Work item:
Copy the data as given. No line may be skipped.

Dataset extract:
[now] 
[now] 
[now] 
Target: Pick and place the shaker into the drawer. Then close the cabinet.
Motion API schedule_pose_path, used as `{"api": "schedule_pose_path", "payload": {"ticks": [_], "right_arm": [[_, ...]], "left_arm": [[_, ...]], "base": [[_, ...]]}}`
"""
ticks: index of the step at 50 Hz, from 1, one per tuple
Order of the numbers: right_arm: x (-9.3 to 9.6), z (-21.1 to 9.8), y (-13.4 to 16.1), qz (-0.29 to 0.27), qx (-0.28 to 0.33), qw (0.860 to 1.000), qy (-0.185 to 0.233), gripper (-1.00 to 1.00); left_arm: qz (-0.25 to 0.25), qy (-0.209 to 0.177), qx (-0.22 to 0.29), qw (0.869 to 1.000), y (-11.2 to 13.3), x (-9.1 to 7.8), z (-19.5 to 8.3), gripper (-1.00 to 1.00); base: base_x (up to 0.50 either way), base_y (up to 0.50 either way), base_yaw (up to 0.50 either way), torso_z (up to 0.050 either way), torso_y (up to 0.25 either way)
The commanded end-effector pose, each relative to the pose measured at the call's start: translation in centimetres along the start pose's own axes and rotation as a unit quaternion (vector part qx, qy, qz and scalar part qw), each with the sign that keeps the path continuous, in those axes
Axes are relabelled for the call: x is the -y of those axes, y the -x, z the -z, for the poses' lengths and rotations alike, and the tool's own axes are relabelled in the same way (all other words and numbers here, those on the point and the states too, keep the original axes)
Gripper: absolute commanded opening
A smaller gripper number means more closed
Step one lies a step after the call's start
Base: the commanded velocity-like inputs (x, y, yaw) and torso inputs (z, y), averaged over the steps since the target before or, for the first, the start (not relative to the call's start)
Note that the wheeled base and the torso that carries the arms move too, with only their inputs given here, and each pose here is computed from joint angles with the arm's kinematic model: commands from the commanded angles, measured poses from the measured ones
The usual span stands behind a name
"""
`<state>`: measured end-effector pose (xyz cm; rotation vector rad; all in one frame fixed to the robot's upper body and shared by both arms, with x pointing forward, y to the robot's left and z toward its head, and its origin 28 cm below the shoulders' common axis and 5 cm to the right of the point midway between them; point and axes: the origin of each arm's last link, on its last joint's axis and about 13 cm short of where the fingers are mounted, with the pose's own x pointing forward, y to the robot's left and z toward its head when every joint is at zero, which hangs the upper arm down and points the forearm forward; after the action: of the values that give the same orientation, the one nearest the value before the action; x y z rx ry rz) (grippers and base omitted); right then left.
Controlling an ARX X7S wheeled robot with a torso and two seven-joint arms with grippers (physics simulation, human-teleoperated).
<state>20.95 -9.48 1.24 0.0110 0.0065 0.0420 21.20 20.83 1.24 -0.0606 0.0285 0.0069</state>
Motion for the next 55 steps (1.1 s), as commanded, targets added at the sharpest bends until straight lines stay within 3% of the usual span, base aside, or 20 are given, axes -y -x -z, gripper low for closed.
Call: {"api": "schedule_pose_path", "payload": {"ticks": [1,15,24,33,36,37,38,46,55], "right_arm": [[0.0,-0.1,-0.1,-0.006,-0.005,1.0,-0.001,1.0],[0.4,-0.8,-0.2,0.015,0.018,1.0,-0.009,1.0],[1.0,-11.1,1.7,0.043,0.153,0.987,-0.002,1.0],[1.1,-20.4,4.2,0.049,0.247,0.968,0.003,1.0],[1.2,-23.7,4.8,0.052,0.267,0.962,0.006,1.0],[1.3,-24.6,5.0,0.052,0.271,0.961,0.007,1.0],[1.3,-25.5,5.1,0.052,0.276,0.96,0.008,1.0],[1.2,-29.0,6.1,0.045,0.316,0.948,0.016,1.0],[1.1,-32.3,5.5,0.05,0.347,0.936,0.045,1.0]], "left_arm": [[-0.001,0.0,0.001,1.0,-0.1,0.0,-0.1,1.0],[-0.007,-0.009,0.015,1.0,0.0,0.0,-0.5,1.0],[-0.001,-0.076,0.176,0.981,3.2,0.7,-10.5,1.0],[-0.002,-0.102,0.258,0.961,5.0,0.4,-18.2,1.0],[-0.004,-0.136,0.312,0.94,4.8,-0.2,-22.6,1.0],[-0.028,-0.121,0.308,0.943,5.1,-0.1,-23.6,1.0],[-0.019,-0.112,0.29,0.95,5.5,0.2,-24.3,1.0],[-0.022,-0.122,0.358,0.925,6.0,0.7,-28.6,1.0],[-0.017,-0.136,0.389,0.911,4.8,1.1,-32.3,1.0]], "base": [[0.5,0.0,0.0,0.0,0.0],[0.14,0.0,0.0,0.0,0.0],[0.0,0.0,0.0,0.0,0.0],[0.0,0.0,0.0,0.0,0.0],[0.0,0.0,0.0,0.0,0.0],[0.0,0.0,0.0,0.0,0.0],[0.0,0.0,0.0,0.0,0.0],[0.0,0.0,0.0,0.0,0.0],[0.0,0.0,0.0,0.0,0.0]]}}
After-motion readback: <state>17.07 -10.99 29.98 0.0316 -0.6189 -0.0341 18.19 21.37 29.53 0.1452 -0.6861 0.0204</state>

Answer to this problem:
[now] 
[now] 
[now] 
Target: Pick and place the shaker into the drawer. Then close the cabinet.
Motion API schedule_pose_path, used as `{"api": "schedule_pose_path", "payload": {"ticks": [_], "right_arm": [[_, ...]], "left_arm": [[_, ...]], "base": [[_, ...]]}}`
"""
ticks: index of the step at 50 Hz, from 1, one per tuple
Order of the numbers: right_arm: x (-9.3 to 9.6), z (-21.1 to 9.8), y (-13.4 to 16.1), qz (-0.29 to 0.27), qx (-0.28 to 0.33), qw (0.860 to 1.000), qy (-0.185 to 0.233), gripper (-1.00 to 1.00); left_arm: qz (-0.25 to 0.25), qy (-0.209 to 0.177), qx (-0.22 to 0.29), qw (0.869 to 1.000), y (-11.2 to 13.3), x (-9.1 to 7.8), z (-19.5 to 8.3), gripper (-1.00 to 1.00); base: base_x (up to 0.50 either way), base_y (up to 0.50 either way), base_yaw (up to 0.50 either way), torso_z (up to 0.050 either way), torso_y (up to 0.25 either way)
The commanded end-effector pose, each relative to the pose measured at the call's start: translation in centimetres along the start pose's own axes and rotation as a unit quaternion (vector part qx, qy, qz and scalar part qw), each with the sign that keeps the path continuous, in those axes
Axes are relabelled for the call: x is the -y of those axes, y the -x, z the -z, for the poses' lengths and rotations alike, and the tool's own axes are relabelled in the same way (all other words and numbers here, those on the point and the states too, keep the original axes)
Gripper: absolute commanded opening
A smaller gripper number means more closed
Step one lies a step after the call's start
Base: the commanded velocity-like inputs (x, y, yaw) and torso inputs (z, y), averaged over the steps since the target before or, for the first, the start (not relative to the call's start)
Note that the wheeled base and the torso that carries the arms move too, with only their inputs given here, and each pose here is computed from joint angles with the arm's kinematic model: commands from the commanded angles, measured poses from the measured ones
The usual span stands behind a name
"""
`<state>`: measured end-effector pose (xyz cm; rotation vector rad; all in one frame fixed to the robot's upper body and shared by both arms, with x pointing forward, y to the robot's left and z toward its head, and its origin 28 cm below the shoulders' common axis and 5 cm to the right of the point midway between them; point and axes: the origin of each arm's last link, on its last joint's axis and about 13 cm short of where the fingers are mounted, with the pose's own x pointing forward, y to the robot's left and z toward its head when every joint is at zero, which hangs the upper arm down and points the forearm forward; after the action: of the values that give the same orientation, the one nearest the value before the action; x y z rx ry rz) (grippers and base omitted); right then left.
Controlling an ARX X7S wheeled robot with a torso and two seven-joint arms with grippers (physics simulation, human-teleoperated).
<state>20.95 -9.48 1.24 0.0110 0.0065 0.0420 21.20 20.83 1.24 -0.0606 0.0285 0.0069</state>
Motion for the next 55 steps (1.1 s), as commanded, targets added at the sharpest bends until straight lines stay within 3% of the usual span, base aside, or 20 are given, axes -y -x -z, gripper low for closed.
Call: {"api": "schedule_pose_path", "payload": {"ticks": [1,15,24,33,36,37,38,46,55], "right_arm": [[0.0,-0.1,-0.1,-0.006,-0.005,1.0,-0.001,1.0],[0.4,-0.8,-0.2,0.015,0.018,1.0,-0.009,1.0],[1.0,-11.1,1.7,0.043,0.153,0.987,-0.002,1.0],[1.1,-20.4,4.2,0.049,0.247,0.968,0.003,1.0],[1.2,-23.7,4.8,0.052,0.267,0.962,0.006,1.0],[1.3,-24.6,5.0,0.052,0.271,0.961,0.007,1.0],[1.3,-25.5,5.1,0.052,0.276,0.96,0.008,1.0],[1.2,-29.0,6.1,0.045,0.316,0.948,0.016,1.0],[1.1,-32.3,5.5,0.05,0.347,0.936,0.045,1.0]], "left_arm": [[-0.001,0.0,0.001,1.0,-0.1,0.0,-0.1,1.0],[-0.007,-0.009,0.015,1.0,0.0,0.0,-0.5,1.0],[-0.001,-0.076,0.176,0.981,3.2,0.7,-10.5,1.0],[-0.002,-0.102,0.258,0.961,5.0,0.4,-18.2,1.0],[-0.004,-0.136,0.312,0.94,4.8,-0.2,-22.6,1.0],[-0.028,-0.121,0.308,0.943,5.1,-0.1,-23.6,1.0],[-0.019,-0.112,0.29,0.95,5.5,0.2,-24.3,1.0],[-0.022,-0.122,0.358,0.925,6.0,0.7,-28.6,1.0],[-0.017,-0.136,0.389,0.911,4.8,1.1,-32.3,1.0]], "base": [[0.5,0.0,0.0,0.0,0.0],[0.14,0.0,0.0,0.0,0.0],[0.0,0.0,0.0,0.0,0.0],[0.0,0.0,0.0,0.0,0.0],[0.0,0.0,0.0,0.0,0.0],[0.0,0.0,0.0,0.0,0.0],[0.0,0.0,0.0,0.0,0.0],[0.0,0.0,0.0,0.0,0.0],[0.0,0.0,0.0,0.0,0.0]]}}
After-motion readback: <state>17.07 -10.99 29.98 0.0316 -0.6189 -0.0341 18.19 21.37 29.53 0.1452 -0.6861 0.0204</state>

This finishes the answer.